We held on since Verizon had made an error on our bill. Finally, a woman came on the line. We told her we’d been on hold for twenty minutes. She said matter-of-factly, “Yes, well, Mondays are very busy.” Business as usual at Verizon.
A friend of Bureaucrat Beat made a suggestion for Caltrans, also known around town as the Cement Nazis. Caltrans took down our trees at the Bureaucrat Beat Newsroom South, insisted on sidewalks and moved the highway to just outside our door. We had to put up a wall for protection, privacy and sound-muffling. Our friend suggested that we insist Caltrans paint a mural on the inside of our wall – a scene of the view of the Sierra we could no longer see. We’ll think about it. Thanks, friend.
Meanwhile, at Mono Lake, Captain Tom Crowe of Mono Lake Boat Tours has splashed across his website that the State of California and the mono Lake Committee have forced him out of business. Crowe says the State Parks System refused to issue an operating permit to him for 2009. Crowe claims he has had to “nearly beg every year to have his permit renewed.”
The Mono Lake Committee denies any attempt to close down the boat tours. In fact, says the Committee, they support programs that give people a chance to experience Mono Lake. Executive Director Geoff McQuilkin says the Committee has even referred business to the boat tours. McQuilkin wrote that it appears Mr. Crowe views state regulations as “unnecessary burdens to operation.”
We have a call in to State Parks for their explanation.

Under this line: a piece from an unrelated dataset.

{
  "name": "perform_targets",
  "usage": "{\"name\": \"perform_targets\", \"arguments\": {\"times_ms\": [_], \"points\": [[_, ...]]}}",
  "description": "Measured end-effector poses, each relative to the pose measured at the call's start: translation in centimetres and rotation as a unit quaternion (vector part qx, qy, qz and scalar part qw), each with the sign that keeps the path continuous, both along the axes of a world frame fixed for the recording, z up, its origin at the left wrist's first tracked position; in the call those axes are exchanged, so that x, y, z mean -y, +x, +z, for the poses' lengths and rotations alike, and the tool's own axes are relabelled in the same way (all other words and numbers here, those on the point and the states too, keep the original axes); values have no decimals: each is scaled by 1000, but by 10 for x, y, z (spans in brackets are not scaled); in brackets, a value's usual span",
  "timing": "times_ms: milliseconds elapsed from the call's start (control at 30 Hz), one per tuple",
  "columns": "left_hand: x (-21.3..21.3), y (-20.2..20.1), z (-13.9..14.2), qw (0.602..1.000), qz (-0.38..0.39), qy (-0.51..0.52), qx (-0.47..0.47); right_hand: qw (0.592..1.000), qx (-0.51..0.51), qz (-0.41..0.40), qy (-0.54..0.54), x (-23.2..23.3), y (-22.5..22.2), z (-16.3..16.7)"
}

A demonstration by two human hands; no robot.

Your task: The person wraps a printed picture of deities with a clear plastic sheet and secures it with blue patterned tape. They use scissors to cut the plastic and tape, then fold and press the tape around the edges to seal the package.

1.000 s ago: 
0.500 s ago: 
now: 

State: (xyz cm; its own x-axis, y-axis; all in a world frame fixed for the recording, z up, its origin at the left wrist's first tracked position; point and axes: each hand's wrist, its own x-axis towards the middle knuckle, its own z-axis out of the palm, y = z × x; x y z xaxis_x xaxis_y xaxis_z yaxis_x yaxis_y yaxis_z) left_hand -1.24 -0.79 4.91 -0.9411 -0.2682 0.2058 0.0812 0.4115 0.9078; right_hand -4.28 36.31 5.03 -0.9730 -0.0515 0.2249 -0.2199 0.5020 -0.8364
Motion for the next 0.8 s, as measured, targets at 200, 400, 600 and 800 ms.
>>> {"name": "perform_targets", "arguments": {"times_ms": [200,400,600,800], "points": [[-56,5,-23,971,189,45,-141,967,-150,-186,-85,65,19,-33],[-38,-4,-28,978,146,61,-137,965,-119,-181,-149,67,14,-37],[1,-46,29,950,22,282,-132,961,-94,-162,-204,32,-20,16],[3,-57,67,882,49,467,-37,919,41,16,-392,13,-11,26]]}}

Who will explain the fact that frequently soldiers do not have enough time to return ballots to vote in elections? According to news reports, Senator Charles Schumer, Chairman of the Senate Rules and Administration Committee, said that a new study shows that the “balloting process for service members is clearly in need of an overhaul.”
A survey of election offices in seven states revealed that of 441,000 absentee ballots requested by eligible voters living abroad – mainly active-duty and reserve troops – more than 98,000 were “lost” ballots that were mailed out but never received by election officials. Senator Schumer said that there is a chronic problem of military voters being sent a ballot without sufficient time to complete it and send it back. Hey. How about a little consideration for the guys with their lives on the line!
With that, this is Benett Kessler signing off for Bureaucrat Beat where we await your word on our lives in the Eastern Sierra and beyond.